Dai Kuo-jung (戴國榮), président de la Fédération nationale des syndicats industriels, a souligné lors d'une interview aujourd’hui que lorsqu'un gouvernement connaît un déficit budgétaire, il réduit souvent les dépenses sociales et que les subventions de l’Etat au fonds d'assurance travail (pensions de retraite) sont généralement les premières à en pâtir. Dans ce contexte, il a rappelé que les organisations syndicales militent depuis longtemps pour un impôt sur la fortune, ciblant les revenus non salariaux (plus-values foncières, gains sur les transactions immobilières, plus-values en capital…), qui ne sont pas le fruit du travail mais d’investissements qui crée un cycle d’accumulation de la richesse.

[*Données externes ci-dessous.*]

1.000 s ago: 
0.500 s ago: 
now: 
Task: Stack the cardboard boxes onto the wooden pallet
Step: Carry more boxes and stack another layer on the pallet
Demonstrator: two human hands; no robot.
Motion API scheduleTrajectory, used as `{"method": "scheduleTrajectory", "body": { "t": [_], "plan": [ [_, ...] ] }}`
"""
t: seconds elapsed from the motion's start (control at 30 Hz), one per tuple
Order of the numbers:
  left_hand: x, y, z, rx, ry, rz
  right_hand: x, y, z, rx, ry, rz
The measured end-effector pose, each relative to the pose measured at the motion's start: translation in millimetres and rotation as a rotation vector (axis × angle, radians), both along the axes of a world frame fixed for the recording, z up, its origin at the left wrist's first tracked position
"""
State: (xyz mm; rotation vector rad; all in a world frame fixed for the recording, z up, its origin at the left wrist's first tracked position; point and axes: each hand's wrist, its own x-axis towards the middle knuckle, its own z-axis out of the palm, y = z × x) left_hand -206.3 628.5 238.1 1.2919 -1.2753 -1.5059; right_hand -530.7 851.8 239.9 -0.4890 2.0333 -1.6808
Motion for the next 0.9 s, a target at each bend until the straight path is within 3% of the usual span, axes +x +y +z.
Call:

Tai Kuo-jung a également fait remarquer que ce débat n'était pas nouveau et que de nombreux entrepreneurs ne s'y étaient pas opposés lors des précédents débats. Il a déclaré : « Je pense que nous devrions nous concentrer sur un impôt sur la fortune. Il existe de nombreuses définitions de cet impôt. Une personne percevant un revenu annuel de plusieurs centaines de millions de dollars taïwanais est considérée comme riche. Si nous nous concentrons sur l'imposition d'un petit nombre de personnes fortunées, elles n'en souffriront pas et n’en ressentiront pas les conséquences. De plus, de nombreux cadres supérieurs de sociétés cotées en bourse perçoivent actuellement des dizaines, voire des centaines de millions de dollars taïwanais en dividendes chaque année. Les imposer n'aurait en réalité aucun impact sur eux. »
Il a également suggéré que le gouvernement pourrait suivre le modèle norvégien et intégrer un impôt sur la fortune ou d'autres nouvelles recettes fiscales à un fonds souverain ou à un fonds de pension. Ce fonds servirait de source de financement dédiée pour compléter le fonds d'assurance travail lorsque celui-ci est insuffisant, garantissant ainsi la stabilité des cotisations annuelles et réduisant les risques systémiques.
Tai Kuo-jung a également déclaré que la part des recettes fiscales à Taïwan restait relativement faible par rapport aux pays européens et aux Etats-Unis, ce qui laisse une marge de manœuvre pour d’éventuels ajustements. Il a cité l'exemple des droits de succession, soulignant que le taux d'imposition maximal à Taïwan avait été considérablement réduit, passant de 40 % à 10 %, et que la conformité de ce système fiscal avec l'équité sociale et les besoins budgétaires à long terme mériterait d'être réévaluée.
Enfin, Tai Kuo-jung a précisé que face à l’augmentation de dépenses fixes telles que celles du budget de la défense, un impôt sur la fortune pourrait non seulement contribuer à la croissance globale des recettes fiscales, mais aussi alléger le fardeau pesant sur les générations futures.